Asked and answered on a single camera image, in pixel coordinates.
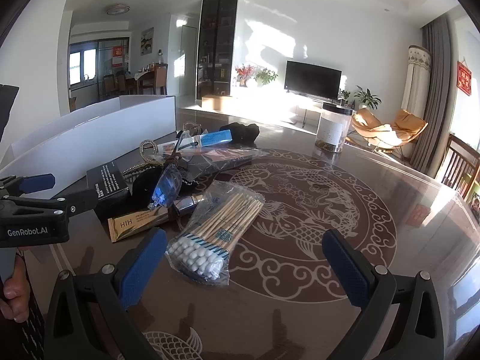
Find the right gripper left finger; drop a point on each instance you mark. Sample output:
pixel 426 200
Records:
pixel 83 306

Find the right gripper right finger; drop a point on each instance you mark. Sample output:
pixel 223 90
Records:
pixel 417 329

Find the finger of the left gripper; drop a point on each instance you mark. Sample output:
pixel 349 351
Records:
pixel 16 186
pixel 78 202

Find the black booklet card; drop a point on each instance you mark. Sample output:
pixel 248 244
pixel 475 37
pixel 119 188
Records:
pixel 108 182

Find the gold silver cosmetic tube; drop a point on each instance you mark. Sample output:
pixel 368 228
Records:
pixel 131 224

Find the black velvet pouch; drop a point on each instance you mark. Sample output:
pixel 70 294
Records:
pixel 143 187

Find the pearl gold hair claw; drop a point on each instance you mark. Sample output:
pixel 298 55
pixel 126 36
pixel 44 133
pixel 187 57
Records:
pixel 149 152

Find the rimless eyeglasses with cord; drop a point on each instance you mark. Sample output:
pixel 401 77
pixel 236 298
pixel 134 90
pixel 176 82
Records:
pixel 169 184

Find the phone case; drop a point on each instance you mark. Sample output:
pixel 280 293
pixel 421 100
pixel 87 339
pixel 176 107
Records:
pixel 206 161

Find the blue white medicine box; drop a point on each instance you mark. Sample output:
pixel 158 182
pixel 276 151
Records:
pixel 214 139

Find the cotton swabs plastic bag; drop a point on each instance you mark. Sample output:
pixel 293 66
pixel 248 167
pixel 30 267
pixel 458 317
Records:
pixel 203 250

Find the black knitted glove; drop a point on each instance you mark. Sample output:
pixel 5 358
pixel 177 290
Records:
pixel 242 134

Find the person's left hand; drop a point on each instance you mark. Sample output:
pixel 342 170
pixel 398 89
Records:
pixel 16 292

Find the white cardboard storage box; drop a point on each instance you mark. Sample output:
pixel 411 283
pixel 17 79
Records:
pixel 70 146

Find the dining table with chairs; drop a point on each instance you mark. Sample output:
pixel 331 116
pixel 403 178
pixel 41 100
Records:
pixel 150 81

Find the wooden dining chair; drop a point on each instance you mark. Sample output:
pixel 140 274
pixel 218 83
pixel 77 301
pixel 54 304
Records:
pixel 459 169

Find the grey curtain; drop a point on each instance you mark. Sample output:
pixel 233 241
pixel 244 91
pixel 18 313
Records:
pixel 429 149

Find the orange lounge chair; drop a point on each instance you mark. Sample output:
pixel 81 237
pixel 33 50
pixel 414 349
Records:
pixel 401 134

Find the clear jar black lid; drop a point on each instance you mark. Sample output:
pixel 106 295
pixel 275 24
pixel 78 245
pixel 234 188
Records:
pixel 333 127

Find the red flower plant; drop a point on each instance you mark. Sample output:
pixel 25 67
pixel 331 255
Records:
pixel 244 73

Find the leafy plant beside television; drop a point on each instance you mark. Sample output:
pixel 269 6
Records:
pixel 367 98

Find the green potted plant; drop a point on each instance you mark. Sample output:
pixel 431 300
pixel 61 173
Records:
pixel 265 76

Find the dark glass display cabinet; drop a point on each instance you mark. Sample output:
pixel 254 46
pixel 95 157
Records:
pixel 215 47

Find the white tv console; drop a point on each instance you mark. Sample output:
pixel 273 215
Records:
pixel 277 107

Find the black flat television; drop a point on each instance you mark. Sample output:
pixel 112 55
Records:
pixel 312 80

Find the red wall hanging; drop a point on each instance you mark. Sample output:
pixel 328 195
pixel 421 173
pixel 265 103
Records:
pixel 463 78

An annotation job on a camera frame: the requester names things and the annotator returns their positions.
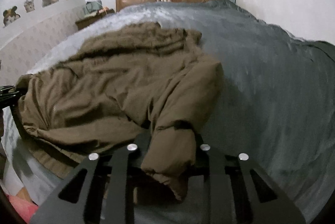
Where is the brown puffer jacket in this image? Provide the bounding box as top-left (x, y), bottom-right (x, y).
top-left (17, 22), bottom-right (223, 201)

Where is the green clothes pile on nightstand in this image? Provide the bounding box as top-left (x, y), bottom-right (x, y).
top-left (83, 0), bottom-right (103, 16)

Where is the brown white dog sticker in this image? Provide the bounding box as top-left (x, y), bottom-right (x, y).
top-left (3, 6), bottom-right (21, 26)

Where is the grey bed blanket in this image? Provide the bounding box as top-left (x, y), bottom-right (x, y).
top-left (1, 0), bottom-right (335, 224)

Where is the brown wooden nightstand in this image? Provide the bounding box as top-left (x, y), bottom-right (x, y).
top-left (75, 9), bottom-right (115, 30)

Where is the small kitten wall sticker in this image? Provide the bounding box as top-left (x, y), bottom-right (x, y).
top-left (24, 0), bottom-right (35, 13)

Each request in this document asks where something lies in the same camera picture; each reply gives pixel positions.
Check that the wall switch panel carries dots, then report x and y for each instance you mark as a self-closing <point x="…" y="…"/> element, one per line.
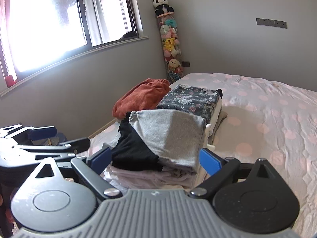
<point x="271" y="22"/>

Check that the grey and black sweater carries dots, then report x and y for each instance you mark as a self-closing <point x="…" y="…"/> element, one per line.
<point x="159" y="140"/>

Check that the pink polka dot bedsheet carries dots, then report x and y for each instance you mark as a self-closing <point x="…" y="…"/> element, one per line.
<point x="271" y="120"/>

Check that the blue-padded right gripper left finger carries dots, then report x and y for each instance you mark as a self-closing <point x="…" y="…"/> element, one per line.
<point x="99" y="160"/>

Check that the yellow pikachu plush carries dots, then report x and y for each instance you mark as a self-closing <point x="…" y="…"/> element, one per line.
<point x="169" y="44"/>

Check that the beige folded garment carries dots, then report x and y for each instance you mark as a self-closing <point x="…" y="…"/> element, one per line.
<point x="222" y="115"/>

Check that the light pink folded garment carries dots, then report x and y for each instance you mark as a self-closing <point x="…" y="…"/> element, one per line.
<point x="167" y="179"/>

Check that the blue plastic stool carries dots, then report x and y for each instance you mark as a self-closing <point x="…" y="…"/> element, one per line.
<point x="53" y="141"/>

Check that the red cup on sill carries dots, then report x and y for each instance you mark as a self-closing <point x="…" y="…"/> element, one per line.
<point x="9" y="79"/>

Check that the rust orange folded garment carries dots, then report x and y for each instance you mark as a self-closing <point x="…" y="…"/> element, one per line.
<point x="144" y="96"/>

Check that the black wall outlet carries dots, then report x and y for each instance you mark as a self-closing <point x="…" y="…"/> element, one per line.
<point x="186" y="64"/>

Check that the navy folded garment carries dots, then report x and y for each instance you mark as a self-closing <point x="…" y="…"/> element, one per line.
<point x="219" y="91"/>

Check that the panda plush toy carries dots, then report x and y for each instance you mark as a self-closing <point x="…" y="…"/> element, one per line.
<point x="161" y="7"/>

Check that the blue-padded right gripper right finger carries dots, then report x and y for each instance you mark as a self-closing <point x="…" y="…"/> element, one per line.
<point x="210" y="161"/>

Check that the clear plush toy storage tube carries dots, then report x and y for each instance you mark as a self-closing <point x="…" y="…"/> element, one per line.
<point x="173" y="60"/>

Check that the dark floral folded garment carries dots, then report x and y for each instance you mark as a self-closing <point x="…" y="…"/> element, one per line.
<point x="190" y="99"/>

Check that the window with dark frame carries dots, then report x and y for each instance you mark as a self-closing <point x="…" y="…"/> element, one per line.
<point x="38" y="35"/>

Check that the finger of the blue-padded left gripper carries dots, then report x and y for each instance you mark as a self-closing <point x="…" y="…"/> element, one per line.
<point x="74" y="146"/>
<point x="41" y="133"/>

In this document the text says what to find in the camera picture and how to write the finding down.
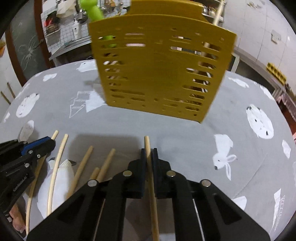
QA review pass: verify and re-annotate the green plastic utensil handle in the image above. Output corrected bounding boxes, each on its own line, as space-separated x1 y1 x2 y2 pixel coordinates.
80 1 118 48

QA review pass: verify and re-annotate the wooden chopstick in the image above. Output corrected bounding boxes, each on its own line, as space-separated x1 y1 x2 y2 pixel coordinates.
24 129 59 236
96 149 116 182
89 167 100 180
67 146 93 199
47 133 69 216
144 136 160 241

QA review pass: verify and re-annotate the person's left hand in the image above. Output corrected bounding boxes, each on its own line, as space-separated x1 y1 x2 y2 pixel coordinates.
9 203 26 233

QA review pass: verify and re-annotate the dark glass door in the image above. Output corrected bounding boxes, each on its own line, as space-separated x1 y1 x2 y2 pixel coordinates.
5 0 55 86

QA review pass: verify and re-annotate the white soap bottle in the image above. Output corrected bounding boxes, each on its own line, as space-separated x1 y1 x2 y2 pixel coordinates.
72 25 81 40

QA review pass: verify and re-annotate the steel sink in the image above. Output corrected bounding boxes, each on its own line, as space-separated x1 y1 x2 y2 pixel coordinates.
49 36 92 61

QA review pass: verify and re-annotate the white wall socket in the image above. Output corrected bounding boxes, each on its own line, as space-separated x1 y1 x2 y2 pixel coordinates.
271 30 281 44

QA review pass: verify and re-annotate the yellow perforated utensil holder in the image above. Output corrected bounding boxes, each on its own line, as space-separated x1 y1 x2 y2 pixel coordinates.
88 1 236 122

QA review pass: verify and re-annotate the chopstick standing in holder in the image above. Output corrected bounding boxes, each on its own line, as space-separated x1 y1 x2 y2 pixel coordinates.
201 0 226 93

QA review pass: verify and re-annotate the white cloth on rack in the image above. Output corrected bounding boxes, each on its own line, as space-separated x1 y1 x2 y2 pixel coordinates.
56 0 76 18

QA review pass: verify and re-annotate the yellow egg carton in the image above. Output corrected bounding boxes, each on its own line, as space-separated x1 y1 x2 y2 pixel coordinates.
266 62 287 85

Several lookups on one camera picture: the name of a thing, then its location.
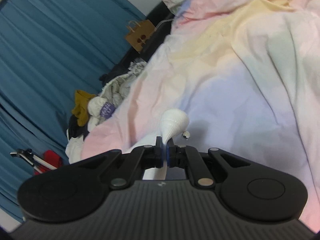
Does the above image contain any white sweatshirt jacket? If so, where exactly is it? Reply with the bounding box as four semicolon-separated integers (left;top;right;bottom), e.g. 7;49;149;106
125;108;190;181

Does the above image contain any white and black puffer jacket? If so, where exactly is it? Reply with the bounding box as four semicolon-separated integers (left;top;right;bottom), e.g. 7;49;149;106
65;96;116;164

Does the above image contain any grey crumpled garment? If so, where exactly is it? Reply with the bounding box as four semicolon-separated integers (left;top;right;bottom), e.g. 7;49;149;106
99;58;147;108

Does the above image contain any mustard yellow garment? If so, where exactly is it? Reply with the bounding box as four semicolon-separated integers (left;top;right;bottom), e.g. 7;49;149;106
72;90;96;127

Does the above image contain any red garment on stand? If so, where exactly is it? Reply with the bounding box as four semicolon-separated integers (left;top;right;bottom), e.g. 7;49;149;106
34;150;63;175

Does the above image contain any pastel tie-dye bed duvet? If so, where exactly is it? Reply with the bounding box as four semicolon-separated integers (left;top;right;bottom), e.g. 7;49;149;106
81;0;319;231

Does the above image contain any brown paper bag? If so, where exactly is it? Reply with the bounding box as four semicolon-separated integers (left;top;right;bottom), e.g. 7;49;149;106
125;20;156;53

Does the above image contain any garment steamer stand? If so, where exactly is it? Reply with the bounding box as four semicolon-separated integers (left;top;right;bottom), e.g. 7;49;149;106
10;148;57;174

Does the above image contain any black sofa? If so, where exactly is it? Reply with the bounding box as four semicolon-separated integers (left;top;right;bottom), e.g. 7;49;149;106
99;0;176;86

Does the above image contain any blue curtain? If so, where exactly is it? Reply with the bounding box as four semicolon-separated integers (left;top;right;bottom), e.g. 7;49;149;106
1;0;144;221

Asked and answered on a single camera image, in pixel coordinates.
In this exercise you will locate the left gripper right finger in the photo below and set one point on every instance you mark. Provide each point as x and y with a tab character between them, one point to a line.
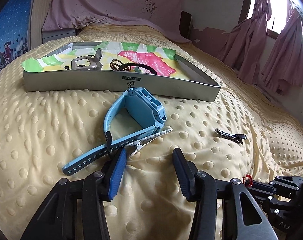
242	218

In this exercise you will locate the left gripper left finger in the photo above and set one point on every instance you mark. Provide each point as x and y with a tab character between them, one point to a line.
56	217

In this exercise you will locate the silver metal hair clip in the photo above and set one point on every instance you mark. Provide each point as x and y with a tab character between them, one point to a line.
134	147

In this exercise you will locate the black hair clip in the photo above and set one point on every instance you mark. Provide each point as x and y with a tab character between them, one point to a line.
237	138

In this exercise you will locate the yellow dotted blanket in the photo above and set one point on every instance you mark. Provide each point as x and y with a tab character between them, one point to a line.
40	132

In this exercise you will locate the pink curtain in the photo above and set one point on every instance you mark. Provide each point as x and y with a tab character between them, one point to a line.
284	67
246	43

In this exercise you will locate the grey cardboard box tray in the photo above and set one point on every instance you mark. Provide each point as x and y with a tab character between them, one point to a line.
200	86

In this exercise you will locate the light blue smart watch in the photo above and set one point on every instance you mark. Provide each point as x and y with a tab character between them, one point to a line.
136	114

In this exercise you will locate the thin metal bangle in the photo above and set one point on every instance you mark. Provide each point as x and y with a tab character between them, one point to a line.
116	65

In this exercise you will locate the colourful painted paper lining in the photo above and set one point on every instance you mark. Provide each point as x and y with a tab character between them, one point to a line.
161	60

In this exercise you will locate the grey bedside cabinet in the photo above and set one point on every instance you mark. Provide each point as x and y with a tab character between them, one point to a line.
57	34

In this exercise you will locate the blue patterned wardrobe cover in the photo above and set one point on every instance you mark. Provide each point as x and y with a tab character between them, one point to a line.
14	21

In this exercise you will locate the pink sheet over headboard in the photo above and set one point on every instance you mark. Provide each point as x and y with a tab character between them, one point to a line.
162	15

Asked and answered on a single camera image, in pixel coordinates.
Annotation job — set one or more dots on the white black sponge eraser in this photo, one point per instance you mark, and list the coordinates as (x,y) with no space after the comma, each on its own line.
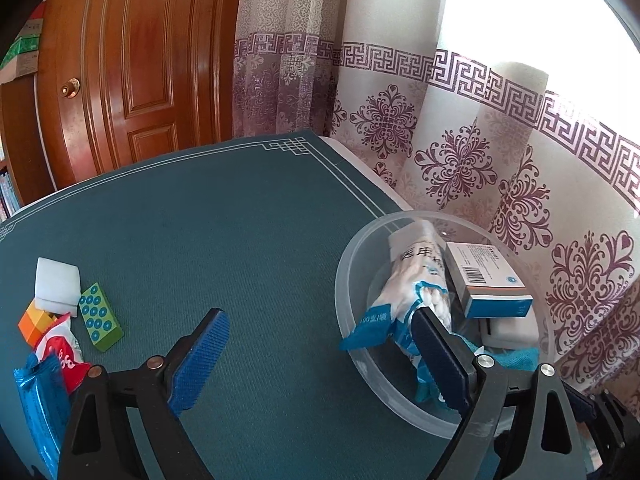
(57,287)

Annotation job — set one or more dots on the dark blue snack packet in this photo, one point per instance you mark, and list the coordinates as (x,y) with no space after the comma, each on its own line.
(46,406)

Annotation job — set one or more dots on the patterned curtain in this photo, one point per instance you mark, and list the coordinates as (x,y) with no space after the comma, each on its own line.
(521,116)

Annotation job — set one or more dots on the red balloon glue packet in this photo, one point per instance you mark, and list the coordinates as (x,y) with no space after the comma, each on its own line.
(59,341)

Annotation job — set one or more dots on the cotton swab bag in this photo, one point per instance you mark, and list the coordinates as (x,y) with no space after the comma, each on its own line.
(417,280)

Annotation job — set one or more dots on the white blue medicine box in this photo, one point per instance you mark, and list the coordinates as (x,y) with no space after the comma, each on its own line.
(486,285)

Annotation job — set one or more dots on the wooden bookshelf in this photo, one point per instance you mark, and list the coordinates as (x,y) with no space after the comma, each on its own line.
(24,157)

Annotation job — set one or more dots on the blue woven cloth pouch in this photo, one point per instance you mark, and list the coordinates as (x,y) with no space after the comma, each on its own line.
(520,359)

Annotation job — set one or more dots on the orange yellow toy brick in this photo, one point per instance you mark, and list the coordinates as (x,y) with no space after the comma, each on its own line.
(34,323)

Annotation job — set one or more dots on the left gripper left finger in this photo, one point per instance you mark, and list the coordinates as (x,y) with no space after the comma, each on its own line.
(99,443)

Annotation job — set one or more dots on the green dotted block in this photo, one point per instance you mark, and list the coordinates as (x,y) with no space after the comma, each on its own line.
(99,319)

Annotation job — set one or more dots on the clear plastic bowl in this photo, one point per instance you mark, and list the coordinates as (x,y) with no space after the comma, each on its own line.
(361,274)

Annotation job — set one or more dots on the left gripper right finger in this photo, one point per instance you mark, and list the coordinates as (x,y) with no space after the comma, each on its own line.
(543,441)

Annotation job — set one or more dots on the wooden door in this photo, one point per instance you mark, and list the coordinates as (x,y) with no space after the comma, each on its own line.
(156,78)

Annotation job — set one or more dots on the stacked boxes on shelf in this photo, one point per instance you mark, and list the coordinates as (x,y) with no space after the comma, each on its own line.
(22,58)

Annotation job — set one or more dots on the brass door knob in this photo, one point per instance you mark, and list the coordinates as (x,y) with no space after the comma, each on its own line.
(70,88)

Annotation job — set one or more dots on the white rectangular sponge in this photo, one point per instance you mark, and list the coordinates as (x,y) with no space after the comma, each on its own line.
(509,333)

> [WHAT IS REQUIRED]:
Present each line from the listing that holds the string "television".

> [EXPECTED OUTPUT]:
Find the leafy plant beside television; drop a point on each instance you mark. Sample output:
Find the black flat television; drop a point on each instance you mark. Sample output:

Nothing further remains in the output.